All lines from the first one in the listing below to the one holding "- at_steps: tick", inclusive, are to be copied exactly.

## Given data:

————————

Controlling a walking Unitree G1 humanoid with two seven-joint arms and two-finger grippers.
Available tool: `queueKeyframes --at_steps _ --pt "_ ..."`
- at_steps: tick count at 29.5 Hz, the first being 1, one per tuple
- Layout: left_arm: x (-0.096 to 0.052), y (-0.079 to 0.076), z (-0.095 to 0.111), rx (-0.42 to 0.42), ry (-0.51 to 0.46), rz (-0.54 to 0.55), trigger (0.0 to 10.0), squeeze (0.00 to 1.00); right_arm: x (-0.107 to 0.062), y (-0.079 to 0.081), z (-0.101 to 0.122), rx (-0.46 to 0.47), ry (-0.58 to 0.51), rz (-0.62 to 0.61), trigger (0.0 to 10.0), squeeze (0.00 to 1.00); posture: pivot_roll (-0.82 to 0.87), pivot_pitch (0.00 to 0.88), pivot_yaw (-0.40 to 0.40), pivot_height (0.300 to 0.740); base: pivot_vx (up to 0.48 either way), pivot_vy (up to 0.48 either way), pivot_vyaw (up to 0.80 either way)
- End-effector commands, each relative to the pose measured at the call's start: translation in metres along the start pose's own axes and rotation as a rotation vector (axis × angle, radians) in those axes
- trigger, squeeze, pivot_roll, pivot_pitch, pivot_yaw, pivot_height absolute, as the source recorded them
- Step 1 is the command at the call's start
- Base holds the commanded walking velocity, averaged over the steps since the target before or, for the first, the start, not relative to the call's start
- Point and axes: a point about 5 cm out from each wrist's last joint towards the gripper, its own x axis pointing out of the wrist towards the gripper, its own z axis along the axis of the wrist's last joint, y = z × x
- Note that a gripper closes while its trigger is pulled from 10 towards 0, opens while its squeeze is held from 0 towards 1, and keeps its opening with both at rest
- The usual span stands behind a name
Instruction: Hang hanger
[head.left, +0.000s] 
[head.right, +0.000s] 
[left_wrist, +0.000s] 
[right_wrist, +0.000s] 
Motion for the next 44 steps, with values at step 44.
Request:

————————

## The answer:
Controlling a walking Unitree G1 humanoid with two seven-joint arms and two-finger grippers.
Available tool: `queueKeyframes --at_steps _ --pt "_ ..."`
- at_steps: tick count at 29.5 Hz, the first being 1, one per tuple

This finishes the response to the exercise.